**Work task**: Find all lines below containing the string "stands" and return them.

**Dataset entries**:
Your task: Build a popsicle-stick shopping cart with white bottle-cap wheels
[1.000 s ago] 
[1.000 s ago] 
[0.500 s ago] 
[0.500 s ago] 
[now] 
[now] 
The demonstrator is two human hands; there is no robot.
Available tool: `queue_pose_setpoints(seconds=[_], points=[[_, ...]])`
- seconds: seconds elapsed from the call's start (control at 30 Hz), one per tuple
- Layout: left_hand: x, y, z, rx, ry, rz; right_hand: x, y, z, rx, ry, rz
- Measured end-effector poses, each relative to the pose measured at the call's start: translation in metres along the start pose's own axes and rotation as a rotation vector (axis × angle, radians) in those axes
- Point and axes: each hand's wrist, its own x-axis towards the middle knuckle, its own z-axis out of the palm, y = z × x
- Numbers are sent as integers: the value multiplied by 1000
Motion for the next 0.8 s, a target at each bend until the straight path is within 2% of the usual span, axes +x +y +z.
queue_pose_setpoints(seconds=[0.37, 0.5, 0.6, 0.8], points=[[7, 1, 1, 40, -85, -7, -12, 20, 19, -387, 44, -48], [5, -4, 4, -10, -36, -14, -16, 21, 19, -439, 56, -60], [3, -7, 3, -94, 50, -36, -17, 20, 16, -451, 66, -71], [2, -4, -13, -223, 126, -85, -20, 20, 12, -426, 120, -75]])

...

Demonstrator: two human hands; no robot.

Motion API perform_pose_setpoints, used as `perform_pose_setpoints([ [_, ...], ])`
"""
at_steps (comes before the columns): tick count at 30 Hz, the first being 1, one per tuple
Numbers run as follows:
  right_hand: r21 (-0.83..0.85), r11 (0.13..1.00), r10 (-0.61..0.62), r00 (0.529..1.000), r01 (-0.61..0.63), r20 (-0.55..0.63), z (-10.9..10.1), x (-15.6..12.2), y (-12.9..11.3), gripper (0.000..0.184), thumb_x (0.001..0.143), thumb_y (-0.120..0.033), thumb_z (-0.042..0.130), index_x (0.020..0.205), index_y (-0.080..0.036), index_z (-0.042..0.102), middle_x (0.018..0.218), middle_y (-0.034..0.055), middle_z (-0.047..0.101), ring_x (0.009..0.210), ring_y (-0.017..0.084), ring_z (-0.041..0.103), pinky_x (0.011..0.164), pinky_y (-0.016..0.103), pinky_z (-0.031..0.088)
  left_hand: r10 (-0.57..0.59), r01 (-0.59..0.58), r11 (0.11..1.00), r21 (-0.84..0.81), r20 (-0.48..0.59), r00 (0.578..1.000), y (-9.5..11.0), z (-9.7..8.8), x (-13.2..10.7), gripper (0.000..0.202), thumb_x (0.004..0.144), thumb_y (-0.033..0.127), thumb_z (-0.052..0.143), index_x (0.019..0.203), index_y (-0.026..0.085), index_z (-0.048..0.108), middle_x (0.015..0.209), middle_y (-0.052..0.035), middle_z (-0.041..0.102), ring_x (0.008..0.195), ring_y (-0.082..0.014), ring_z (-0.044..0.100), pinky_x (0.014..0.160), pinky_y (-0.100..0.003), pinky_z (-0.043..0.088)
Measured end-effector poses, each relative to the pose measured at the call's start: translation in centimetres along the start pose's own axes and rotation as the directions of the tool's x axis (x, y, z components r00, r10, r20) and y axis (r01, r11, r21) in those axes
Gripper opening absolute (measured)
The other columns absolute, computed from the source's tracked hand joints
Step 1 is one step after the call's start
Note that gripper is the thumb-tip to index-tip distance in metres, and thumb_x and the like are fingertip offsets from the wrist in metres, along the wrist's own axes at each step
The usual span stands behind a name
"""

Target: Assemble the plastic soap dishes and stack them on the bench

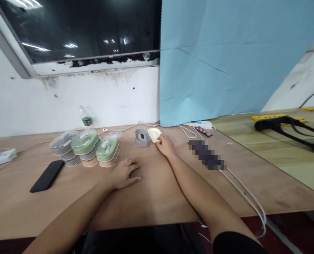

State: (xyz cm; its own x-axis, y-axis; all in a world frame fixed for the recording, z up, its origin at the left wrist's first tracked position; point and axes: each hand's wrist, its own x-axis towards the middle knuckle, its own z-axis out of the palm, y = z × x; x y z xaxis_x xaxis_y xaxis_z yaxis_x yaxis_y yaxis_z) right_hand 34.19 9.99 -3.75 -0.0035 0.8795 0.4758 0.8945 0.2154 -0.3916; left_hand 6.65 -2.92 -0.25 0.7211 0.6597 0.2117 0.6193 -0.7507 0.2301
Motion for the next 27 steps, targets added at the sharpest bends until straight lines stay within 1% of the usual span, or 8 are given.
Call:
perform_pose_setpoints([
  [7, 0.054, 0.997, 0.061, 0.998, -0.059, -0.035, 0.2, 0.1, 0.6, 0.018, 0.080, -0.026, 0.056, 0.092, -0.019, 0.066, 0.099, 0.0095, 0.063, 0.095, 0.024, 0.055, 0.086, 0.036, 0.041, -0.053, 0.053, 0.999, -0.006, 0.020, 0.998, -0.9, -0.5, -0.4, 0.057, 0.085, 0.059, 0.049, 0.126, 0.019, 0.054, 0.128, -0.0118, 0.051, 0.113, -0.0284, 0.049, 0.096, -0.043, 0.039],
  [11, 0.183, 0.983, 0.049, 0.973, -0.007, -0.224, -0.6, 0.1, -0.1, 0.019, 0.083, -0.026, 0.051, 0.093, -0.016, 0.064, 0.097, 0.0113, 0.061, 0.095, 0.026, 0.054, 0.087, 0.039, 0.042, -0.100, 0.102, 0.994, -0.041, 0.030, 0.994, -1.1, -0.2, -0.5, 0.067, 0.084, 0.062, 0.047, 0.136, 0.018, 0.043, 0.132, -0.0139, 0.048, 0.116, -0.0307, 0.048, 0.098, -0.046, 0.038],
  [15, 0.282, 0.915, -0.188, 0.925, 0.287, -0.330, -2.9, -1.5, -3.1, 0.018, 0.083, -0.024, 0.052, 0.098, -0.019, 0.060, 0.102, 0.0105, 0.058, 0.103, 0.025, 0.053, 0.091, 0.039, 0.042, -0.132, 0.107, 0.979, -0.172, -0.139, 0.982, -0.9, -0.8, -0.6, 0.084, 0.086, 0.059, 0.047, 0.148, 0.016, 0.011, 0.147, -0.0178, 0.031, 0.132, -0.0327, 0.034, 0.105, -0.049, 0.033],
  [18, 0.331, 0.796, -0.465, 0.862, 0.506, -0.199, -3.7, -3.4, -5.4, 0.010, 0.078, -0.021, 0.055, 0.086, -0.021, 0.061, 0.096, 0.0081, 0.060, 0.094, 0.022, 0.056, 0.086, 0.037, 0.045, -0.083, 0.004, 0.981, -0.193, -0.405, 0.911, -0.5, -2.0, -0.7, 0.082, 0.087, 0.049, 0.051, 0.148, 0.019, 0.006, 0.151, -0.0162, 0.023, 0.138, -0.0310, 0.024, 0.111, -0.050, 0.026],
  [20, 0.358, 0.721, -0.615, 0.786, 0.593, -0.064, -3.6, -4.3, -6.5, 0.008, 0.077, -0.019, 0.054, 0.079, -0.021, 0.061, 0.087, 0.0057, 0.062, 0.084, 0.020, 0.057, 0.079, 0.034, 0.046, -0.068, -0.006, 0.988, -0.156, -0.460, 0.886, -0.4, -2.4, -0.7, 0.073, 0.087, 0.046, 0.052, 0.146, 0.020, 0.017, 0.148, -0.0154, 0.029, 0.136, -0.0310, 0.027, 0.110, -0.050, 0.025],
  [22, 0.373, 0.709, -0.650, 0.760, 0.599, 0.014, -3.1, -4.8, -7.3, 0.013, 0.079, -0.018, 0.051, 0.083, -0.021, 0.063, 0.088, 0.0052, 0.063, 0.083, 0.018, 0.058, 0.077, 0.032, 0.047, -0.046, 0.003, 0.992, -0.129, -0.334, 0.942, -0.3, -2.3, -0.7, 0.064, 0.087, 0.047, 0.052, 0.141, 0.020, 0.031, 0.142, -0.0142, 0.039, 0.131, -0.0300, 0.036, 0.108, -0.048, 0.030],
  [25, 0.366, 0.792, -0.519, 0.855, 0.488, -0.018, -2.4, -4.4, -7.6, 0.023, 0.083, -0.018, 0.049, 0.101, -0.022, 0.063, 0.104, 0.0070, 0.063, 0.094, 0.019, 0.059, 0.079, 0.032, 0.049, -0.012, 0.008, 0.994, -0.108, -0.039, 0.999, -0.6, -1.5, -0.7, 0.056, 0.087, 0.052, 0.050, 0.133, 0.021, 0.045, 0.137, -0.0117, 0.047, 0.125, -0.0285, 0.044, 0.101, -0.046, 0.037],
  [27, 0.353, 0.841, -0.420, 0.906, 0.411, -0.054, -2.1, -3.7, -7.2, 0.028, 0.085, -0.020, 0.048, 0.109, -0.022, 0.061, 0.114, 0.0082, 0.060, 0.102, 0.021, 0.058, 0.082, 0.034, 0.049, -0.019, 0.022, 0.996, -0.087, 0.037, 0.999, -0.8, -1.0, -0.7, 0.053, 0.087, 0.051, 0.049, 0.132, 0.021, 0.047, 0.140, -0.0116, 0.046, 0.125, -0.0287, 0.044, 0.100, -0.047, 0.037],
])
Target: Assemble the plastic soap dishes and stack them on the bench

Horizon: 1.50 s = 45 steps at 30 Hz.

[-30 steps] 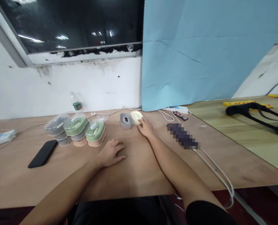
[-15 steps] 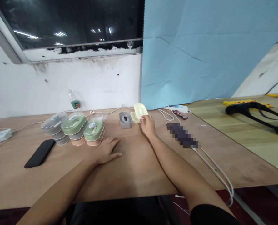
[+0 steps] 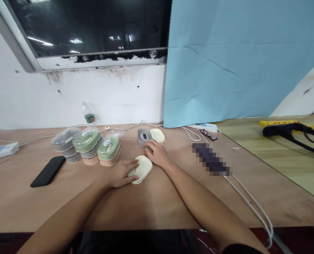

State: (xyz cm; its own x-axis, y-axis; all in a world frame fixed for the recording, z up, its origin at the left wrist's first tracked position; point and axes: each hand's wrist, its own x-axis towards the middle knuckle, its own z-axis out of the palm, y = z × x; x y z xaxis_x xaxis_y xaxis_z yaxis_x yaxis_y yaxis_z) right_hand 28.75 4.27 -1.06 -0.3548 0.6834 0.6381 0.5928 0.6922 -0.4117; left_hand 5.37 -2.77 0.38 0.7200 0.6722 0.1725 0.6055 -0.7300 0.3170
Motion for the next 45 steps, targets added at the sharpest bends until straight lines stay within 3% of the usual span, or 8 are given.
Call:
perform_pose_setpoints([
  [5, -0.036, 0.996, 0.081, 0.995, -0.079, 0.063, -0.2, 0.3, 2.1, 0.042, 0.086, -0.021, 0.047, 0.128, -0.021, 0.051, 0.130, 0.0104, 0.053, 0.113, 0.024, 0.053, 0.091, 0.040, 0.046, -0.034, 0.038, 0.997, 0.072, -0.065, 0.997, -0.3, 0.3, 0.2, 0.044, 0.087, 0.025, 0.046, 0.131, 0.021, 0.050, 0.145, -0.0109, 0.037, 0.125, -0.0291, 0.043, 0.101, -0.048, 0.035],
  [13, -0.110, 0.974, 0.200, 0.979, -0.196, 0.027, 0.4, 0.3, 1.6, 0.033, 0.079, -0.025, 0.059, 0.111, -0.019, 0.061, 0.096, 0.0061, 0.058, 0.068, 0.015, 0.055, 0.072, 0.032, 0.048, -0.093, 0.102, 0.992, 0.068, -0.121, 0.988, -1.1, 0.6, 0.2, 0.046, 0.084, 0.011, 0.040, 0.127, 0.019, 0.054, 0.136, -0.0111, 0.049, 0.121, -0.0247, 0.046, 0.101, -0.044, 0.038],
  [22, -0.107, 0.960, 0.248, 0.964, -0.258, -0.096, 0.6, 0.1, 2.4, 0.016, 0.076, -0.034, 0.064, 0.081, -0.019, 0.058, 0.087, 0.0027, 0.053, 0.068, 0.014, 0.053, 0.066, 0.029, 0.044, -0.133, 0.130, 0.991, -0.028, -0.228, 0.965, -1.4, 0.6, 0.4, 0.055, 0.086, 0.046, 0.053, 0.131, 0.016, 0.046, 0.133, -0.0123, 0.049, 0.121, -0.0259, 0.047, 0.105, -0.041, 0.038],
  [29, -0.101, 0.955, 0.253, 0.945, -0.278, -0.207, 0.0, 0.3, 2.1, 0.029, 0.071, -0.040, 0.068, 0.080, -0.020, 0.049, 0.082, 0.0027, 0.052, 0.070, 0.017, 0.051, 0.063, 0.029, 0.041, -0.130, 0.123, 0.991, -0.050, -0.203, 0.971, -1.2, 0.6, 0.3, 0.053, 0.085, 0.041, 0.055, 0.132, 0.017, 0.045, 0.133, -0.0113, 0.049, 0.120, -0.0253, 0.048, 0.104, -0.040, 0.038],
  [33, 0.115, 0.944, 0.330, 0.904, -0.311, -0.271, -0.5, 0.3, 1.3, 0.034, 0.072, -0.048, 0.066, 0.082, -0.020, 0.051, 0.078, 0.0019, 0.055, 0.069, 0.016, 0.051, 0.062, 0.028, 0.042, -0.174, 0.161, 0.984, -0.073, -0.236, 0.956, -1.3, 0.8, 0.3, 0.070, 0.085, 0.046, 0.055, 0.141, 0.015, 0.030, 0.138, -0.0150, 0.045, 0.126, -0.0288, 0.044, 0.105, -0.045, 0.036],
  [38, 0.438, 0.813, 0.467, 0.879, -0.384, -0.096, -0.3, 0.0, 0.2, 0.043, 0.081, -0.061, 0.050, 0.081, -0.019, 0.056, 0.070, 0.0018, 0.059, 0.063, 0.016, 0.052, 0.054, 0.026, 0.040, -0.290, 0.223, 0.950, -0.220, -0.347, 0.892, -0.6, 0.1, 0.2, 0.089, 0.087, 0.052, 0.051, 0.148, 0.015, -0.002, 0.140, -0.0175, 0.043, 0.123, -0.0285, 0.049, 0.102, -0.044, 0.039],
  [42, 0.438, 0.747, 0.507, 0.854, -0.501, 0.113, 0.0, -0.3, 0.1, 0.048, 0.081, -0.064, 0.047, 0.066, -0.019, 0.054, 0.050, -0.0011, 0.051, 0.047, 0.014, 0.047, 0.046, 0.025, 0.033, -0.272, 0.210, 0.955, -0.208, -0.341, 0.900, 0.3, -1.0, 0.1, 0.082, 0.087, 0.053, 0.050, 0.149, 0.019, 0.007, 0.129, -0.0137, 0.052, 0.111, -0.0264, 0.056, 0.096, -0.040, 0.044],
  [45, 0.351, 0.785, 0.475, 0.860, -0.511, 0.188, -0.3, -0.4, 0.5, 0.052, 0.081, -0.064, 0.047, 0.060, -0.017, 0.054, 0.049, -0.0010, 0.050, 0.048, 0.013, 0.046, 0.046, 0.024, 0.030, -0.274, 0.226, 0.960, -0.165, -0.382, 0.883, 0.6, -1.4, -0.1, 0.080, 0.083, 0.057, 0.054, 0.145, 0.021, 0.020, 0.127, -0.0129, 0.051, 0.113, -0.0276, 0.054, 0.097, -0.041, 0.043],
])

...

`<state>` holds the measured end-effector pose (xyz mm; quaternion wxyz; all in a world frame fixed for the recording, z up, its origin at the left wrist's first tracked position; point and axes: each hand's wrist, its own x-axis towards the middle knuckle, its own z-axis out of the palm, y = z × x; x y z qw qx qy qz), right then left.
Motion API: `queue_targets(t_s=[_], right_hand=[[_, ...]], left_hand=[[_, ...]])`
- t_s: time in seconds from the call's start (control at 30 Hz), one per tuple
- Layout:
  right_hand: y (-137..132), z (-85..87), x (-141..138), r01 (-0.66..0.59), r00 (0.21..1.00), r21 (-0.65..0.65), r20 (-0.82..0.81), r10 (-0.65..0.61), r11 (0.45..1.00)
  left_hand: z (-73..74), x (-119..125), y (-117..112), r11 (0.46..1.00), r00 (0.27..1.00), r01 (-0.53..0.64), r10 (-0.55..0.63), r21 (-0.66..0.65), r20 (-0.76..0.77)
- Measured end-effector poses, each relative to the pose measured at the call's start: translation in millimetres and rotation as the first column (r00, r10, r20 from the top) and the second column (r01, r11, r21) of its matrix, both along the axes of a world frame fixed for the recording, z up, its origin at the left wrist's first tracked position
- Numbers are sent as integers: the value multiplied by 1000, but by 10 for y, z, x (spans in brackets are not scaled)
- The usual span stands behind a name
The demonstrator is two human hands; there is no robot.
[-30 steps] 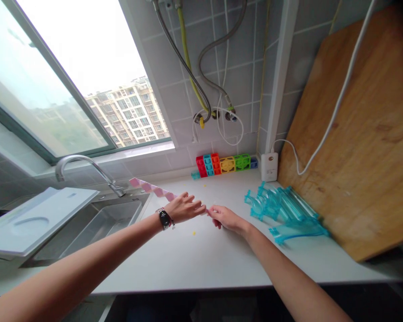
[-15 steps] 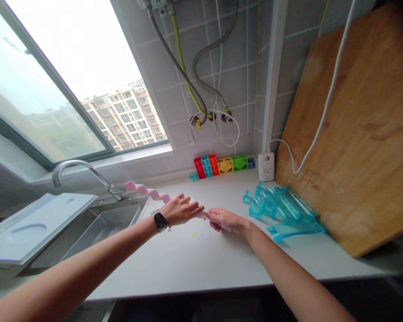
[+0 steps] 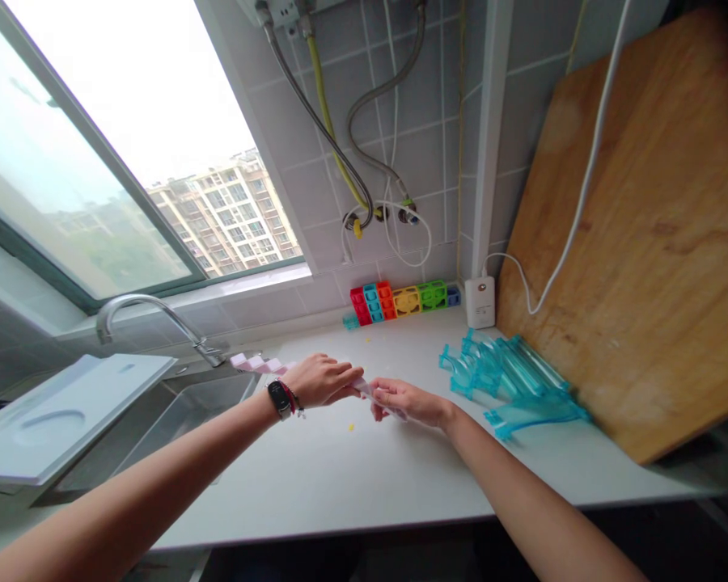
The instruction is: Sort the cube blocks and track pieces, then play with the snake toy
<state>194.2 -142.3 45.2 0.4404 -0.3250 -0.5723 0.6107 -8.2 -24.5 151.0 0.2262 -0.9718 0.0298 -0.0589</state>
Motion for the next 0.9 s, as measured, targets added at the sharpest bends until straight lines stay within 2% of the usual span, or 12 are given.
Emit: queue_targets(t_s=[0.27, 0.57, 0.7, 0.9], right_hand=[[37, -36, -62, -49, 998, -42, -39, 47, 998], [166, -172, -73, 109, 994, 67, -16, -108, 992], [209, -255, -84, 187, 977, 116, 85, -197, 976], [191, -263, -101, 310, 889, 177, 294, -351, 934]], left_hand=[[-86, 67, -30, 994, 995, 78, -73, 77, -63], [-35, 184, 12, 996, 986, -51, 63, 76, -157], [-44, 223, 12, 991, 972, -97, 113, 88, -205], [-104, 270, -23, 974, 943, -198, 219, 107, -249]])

**Task answer**:
The usual span stands behind a name
- The usual span stands behind a name

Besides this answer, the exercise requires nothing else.